INSTRUCTIONS FOR THE TASK> Return all of the data exactly, omitting any images.

_ _ _ _ _ _ _

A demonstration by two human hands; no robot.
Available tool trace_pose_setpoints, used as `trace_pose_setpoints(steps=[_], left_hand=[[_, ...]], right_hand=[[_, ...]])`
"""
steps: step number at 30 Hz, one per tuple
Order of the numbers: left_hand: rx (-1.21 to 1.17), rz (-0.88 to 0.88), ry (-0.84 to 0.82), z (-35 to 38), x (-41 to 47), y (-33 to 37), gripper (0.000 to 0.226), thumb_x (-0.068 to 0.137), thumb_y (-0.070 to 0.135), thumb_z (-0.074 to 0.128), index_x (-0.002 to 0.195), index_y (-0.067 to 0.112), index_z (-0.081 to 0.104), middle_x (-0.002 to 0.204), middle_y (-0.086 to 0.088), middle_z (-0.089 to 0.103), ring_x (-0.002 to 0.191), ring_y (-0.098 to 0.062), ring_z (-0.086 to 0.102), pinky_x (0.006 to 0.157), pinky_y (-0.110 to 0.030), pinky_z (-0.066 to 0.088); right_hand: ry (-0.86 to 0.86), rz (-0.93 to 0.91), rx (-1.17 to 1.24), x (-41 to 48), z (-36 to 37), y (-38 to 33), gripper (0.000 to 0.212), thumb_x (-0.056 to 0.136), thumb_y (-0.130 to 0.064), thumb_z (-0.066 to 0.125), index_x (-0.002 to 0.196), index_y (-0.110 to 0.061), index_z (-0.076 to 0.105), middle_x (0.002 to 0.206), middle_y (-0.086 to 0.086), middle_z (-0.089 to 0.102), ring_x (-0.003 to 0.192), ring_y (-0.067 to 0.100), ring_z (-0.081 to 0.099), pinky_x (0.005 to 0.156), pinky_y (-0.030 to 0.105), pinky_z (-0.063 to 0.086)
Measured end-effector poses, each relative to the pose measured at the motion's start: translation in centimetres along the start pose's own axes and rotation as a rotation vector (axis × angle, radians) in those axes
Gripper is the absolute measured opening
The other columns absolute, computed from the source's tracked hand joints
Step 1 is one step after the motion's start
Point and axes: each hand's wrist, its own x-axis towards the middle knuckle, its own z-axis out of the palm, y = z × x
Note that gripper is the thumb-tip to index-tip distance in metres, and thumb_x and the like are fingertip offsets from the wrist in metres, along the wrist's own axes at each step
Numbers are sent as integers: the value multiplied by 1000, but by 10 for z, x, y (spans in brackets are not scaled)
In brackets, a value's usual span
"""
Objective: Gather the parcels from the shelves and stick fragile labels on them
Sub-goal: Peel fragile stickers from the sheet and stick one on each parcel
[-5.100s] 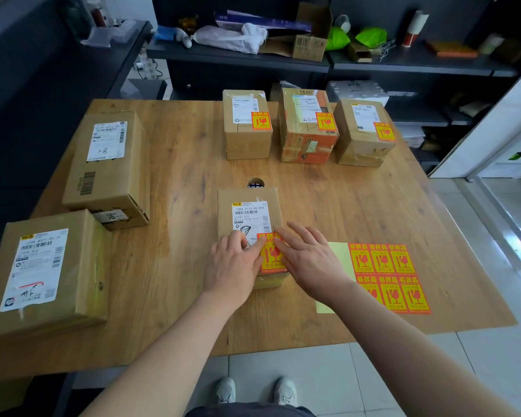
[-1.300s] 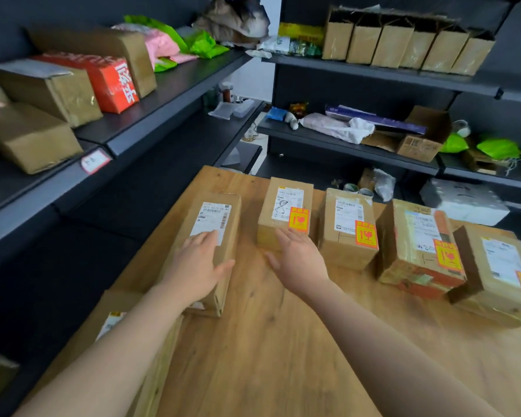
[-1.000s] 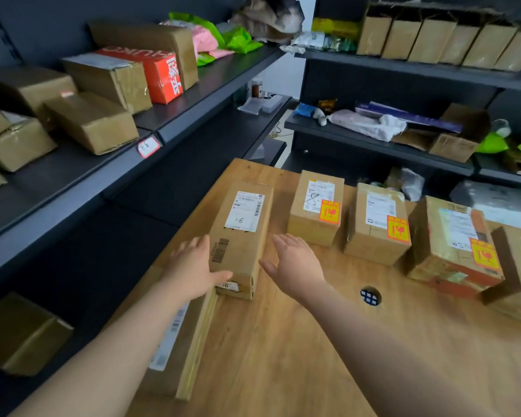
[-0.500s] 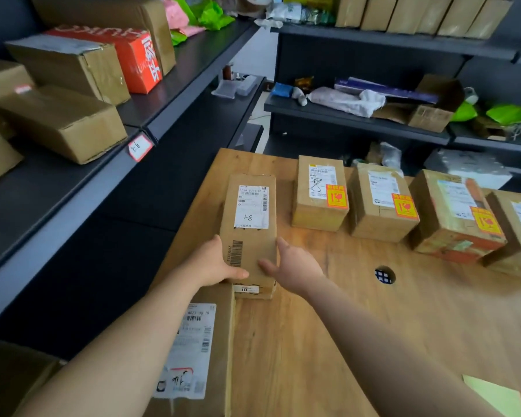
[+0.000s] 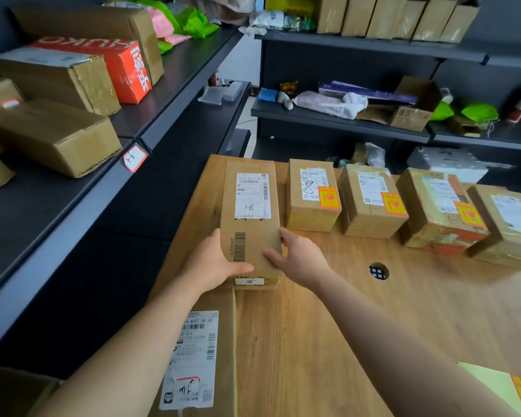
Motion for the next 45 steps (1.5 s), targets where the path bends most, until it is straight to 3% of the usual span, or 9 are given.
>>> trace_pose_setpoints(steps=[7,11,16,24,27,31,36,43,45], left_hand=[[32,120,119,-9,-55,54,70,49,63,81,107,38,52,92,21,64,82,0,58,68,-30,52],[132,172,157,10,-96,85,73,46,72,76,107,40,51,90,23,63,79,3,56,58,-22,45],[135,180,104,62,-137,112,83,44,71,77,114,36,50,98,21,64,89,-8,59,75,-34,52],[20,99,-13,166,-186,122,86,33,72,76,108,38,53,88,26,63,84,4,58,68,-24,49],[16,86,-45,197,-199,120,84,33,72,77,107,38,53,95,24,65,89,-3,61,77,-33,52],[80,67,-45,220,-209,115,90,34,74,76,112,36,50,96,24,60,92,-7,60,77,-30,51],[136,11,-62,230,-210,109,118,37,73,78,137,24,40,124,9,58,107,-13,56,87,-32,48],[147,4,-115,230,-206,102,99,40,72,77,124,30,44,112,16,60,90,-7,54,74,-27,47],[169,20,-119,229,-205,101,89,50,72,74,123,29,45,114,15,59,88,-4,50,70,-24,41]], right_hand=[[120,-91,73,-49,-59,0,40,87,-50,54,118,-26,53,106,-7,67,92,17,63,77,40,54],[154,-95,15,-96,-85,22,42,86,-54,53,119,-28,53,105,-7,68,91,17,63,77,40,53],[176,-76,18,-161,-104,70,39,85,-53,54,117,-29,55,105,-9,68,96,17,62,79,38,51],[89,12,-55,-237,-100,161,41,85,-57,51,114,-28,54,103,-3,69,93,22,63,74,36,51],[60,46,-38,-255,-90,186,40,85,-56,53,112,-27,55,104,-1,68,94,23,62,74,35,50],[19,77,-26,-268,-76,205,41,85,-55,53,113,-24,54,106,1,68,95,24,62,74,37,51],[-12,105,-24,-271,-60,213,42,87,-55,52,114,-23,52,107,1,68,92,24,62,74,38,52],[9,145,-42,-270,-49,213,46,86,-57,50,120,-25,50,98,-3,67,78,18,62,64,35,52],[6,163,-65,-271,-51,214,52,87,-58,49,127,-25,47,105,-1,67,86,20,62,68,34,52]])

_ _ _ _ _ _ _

SOLUTION FOR THIS TASK>
A demonstration by two human hands; no robot.
Available tool trace_pose_setpoints, used as `trace_pose_setpoints(steps=[_], left_hand=[[_, ...]], right_hand=[[_, ...]])`
"""
steps: step number at 30 Hz, one per tuple
Order of the numbers: left_hand: rx (-1.21 to 1.17), rz (-0.88 to 0.88), ry (-0.84 to 0.82), z (-35 to 38), x (-41 to 47), y (-33 to 37), gripper (0.000 to 0.226), thumb_x (-0.068 to 0.137), thumb_y (-0.070 to 0.135), thumb_z (-0.074 to 0.128), index_x (-0.002 to 0.195), index_y (-0.067 to 0.112), index_z (-0.081 to 0.104), middle_x (-0.002 to 0.204), middle_y (-0.086 to 0.088), middle_z (-0.089 to 0.103), ring_x (-0.002 to 0.191), ring_y (-0.098 to 0.062), ring_z (-0.086 to 0.102), pinky_x (0.006 to 0.157), pinky_y (-0.110 to 0.030), pinky_z (-0.066 to 0.088); right_hand: ry (-0.86 to 0.86), rz (-0.93 to 0.91), rx (-1.17 to 1.24), x (-41 to 48), z (-36 to 37), y (-38 to 33), gripper (0.000 to 0.212), thumb_x (-0.056 to 0.136), thumb_y (-0.130 to 0.064), thumb_z (-0.066 to 0.125), index_x (-0.002 to 0.196), index_y (-0.110 to 0.061), index_z (-0.076 to 0.105), middle_x (0.002 to 0.206), middle_y (-0.086 to 0.086), middle_z (-0.089 to 0.102), ring_x (-0.003 to 0.192), ring_y (-0.067 to 0.100), ring_z (-0.081 to 0.099), pinky_x (0.005 to 0.156), pinky_y (-0.030 to 0.105), pinky_z (-0.063 to 0.086)
Measured end-effector poses, each relative to the pose measured at the motion's start: translation in centimetres along the start pose's own axes and rotation as a rotation vector (axis × angle, radians) in those axes
Gripper is the absolute measured opening
The other columns absolute, computed from the source's tracked hand joints
Step 1 is one step after the motion's start
Point and axes: each hand's wrist, its own x-axis towards the middle knuckle, its own z-axis out of the palm, y = z × x
Note that gripper is the thumb-tip to index-tip distance in metres, and thumb_x and the like are fingertip offsets from the wrist in metres, along the wrist's own axes at each step
Numbers are sent as integers: the value multiplied by 1000, but by 10 for z, x, y (spans in brackets are not scaled)
In brackets, a value's usual span
"""
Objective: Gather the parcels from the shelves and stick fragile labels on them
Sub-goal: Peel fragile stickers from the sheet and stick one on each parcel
[-5.100s] 
[-1.300s] 
[-1.000s] 
[-0.500s] 
[+0.000s] 
Motion for the next 45 steps (1.5 s), targets where the path bends most, until it is straight to 3% of the usual span, or 9 are given.
>>> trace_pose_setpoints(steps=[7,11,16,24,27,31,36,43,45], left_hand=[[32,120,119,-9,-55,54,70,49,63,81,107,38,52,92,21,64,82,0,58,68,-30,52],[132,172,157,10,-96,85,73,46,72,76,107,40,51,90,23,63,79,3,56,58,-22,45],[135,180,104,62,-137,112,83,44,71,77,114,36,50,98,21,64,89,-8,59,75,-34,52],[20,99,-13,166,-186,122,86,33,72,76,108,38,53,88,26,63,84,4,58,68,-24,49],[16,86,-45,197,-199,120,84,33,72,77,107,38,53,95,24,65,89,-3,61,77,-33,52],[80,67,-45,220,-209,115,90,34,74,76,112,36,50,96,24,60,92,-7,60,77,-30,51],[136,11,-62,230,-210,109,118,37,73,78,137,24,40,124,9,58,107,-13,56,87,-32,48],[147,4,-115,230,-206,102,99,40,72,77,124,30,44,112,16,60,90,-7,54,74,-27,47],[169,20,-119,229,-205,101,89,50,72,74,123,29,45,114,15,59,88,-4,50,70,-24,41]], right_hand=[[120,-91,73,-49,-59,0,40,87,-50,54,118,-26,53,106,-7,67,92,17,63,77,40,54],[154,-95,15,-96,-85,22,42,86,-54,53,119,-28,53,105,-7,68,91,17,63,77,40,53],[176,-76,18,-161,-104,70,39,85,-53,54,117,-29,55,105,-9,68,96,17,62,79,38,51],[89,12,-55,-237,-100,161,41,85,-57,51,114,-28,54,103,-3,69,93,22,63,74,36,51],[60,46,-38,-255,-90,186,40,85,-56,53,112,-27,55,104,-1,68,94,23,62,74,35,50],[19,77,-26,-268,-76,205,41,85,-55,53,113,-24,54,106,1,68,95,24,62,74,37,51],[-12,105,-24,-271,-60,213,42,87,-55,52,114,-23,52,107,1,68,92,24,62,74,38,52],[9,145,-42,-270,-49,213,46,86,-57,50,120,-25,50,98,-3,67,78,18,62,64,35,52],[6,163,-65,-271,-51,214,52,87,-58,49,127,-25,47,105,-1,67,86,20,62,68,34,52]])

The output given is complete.